» Task to complete
In the material below, find each line with the word "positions" and copy it.

---------- Data segment ----------

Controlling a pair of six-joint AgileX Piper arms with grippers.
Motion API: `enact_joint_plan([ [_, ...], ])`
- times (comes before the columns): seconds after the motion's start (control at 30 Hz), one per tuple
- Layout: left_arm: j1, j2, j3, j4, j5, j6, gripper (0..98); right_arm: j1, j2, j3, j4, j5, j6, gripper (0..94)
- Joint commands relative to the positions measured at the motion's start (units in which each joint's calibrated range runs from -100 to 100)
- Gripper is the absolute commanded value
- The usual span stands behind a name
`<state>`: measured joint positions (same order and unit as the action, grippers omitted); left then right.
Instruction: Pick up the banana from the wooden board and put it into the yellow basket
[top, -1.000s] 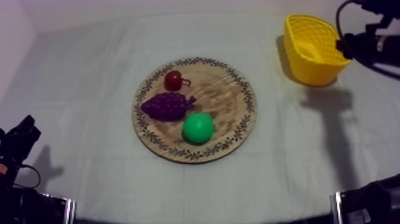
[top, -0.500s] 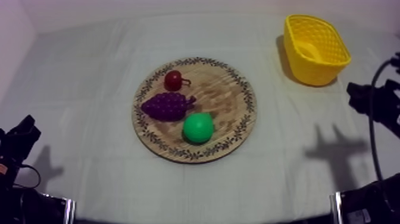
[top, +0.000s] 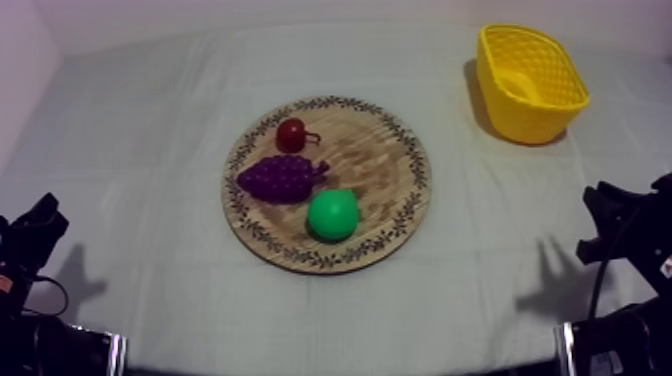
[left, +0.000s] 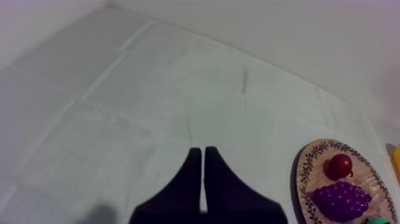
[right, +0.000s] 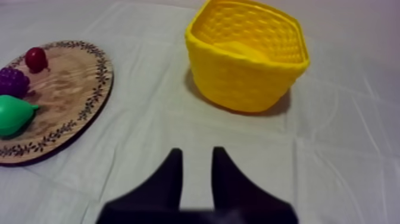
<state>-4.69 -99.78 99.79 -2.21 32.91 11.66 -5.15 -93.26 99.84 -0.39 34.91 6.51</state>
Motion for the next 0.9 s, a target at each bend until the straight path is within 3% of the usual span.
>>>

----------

» Expected answer
- Joint commands relative to the positions measured at the motion's start (units in which each joint's calibrated range runs from -100 to 100)
`<state>`: measured joint positions (same order and unit as the action, grippers omitted); left then right.

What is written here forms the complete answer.